* Problem:
The lines to copy from the listing below are those that contain the string "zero".

* Supplied data:
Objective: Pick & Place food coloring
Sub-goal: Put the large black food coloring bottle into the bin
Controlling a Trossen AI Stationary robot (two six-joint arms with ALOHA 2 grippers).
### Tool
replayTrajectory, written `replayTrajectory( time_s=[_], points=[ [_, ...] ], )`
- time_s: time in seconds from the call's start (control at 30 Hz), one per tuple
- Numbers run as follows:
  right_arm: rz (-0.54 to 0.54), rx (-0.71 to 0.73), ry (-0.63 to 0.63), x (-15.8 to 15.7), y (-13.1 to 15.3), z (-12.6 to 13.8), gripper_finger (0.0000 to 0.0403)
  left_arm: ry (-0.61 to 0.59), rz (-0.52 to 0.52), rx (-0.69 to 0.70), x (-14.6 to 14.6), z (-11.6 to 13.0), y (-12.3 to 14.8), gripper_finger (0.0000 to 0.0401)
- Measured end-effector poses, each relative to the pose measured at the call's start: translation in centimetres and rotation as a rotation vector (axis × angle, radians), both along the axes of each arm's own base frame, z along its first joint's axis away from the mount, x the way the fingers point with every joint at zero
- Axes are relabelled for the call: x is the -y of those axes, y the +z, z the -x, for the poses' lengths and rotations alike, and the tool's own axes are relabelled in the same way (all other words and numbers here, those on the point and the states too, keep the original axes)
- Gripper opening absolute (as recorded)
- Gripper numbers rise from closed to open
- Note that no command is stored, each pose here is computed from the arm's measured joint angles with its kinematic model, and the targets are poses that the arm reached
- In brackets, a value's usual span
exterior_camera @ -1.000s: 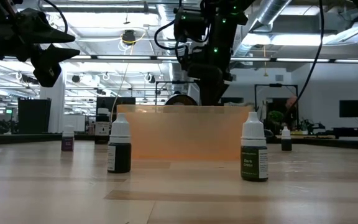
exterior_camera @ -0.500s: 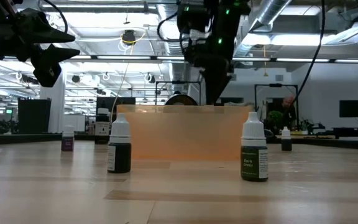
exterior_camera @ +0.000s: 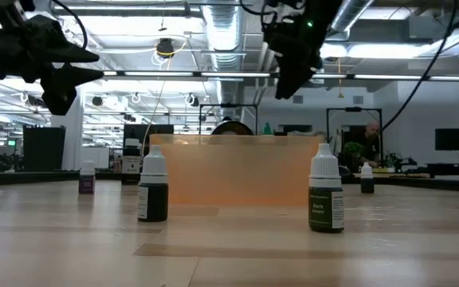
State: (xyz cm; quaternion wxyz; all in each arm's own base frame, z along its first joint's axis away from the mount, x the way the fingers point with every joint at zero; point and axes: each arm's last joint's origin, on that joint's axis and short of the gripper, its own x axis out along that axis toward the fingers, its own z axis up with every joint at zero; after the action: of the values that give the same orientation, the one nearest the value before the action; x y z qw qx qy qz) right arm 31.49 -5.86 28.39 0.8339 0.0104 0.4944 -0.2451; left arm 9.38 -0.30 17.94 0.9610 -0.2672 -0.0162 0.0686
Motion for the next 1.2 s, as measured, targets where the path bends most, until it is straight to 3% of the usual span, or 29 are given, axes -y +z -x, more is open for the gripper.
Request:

* Written solution:
- Measured end-effector poses, each relative to the pose measured at the call's start: translation in centimetres and rotation as a rotation vector (axis × angle, radians), both along the axes of each arm's own base frame, z along its first joint's axis away from the mount, x the way the fingers point with every joint at zero
State: (xyz cm; quaternion wxyz; all in each arm's own base frame, z along its first joint's axis away from the mount, x the way the fingers point with every joint at zero; point and axes: each arm's last joint's origin, on that joint's axis and short of the gripper, its own x axis out along that axis toward the fingers, its own z axis up with every joint at zero; after the action: of the values that give the same orientation, the one nearest the value before the action; x y z qw qx qy qz) right arm 31.49 -5.86 28.39 0.8339 0.0104 0.4944 -0.2451; left arm 9.38 -0.30 17.94 0.9610 -0.2672 -0.0162 0.0686

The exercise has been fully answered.